◆ Given information:
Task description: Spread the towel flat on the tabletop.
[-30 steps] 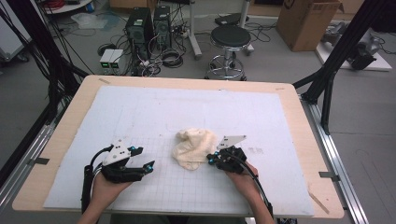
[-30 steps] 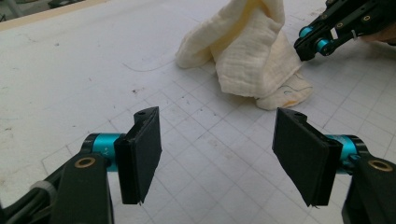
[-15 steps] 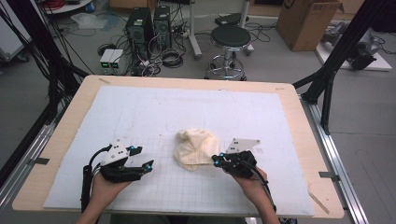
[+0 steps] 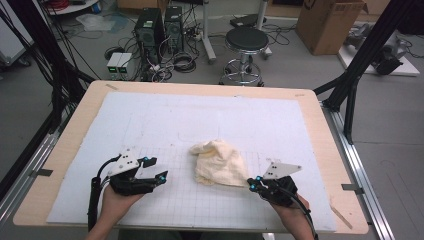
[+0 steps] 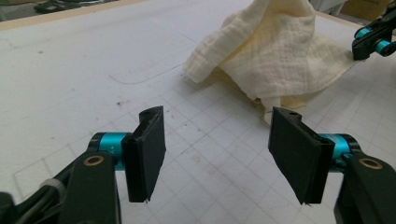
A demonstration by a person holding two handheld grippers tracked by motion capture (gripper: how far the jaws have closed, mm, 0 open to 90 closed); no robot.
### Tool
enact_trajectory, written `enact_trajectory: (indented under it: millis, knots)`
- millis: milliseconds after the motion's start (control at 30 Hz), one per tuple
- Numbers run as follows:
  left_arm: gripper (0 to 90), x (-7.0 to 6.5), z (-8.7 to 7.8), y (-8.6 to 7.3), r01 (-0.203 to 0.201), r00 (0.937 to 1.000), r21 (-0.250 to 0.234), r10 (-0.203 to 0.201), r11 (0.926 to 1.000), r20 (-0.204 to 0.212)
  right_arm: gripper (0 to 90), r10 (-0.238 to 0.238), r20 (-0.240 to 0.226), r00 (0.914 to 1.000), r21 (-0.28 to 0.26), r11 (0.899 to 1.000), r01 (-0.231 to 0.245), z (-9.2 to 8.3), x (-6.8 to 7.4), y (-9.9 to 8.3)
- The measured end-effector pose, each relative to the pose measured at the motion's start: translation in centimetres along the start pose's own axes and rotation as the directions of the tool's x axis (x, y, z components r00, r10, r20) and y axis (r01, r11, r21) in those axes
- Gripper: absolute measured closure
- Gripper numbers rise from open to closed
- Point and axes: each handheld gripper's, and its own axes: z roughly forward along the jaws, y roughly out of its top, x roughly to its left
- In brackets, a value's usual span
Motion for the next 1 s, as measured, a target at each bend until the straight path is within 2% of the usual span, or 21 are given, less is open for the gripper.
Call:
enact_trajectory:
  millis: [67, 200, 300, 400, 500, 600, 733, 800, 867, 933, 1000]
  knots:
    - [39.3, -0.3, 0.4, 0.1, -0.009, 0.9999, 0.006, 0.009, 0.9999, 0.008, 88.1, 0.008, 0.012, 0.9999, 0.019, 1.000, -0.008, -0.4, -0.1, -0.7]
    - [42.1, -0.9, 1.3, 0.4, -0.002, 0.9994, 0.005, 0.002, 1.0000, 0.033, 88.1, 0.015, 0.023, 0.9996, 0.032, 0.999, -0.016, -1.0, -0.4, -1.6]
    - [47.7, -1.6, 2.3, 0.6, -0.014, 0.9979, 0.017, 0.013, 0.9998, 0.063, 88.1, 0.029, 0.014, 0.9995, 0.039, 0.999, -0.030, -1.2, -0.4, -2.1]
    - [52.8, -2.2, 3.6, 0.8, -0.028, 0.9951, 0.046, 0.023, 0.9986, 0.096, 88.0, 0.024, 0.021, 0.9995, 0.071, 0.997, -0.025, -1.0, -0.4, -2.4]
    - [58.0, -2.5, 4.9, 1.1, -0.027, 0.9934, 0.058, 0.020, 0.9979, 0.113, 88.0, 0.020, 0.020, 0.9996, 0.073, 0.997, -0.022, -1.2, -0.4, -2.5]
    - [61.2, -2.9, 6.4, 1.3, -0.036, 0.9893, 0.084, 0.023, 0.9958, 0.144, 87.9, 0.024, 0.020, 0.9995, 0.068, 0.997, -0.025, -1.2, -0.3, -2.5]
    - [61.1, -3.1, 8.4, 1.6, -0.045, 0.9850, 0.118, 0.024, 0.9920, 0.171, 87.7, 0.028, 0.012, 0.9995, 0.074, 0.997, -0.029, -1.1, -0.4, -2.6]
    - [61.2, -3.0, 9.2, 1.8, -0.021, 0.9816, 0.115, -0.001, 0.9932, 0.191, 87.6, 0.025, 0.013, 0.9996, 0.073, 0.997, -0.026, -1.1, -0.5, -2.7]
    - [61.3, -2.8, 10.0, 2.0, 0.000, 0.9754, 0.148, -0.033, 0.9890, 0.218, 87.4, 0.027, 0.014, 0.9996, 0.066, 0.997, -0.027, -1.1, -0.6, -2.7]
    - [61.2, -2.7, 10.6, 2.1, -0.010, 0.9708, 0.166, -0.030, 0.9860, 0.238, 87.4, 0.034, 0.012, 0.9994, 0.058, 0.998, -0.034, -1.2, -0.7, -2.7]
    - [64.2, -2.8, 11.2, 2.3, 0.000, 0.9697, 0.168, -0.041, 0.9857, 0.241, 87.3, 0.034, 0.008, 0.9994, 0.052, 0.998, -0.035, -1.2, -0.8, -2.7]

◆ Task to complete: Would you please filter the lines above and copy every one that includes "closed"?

◆ Response below:
A demonstration by a person holding two handheld grippers tracked by motion capture (gripper: how far the jaws have closed, mm, 0 open to 90 closed); no robot.
- Gripper numbers rise from open to closed

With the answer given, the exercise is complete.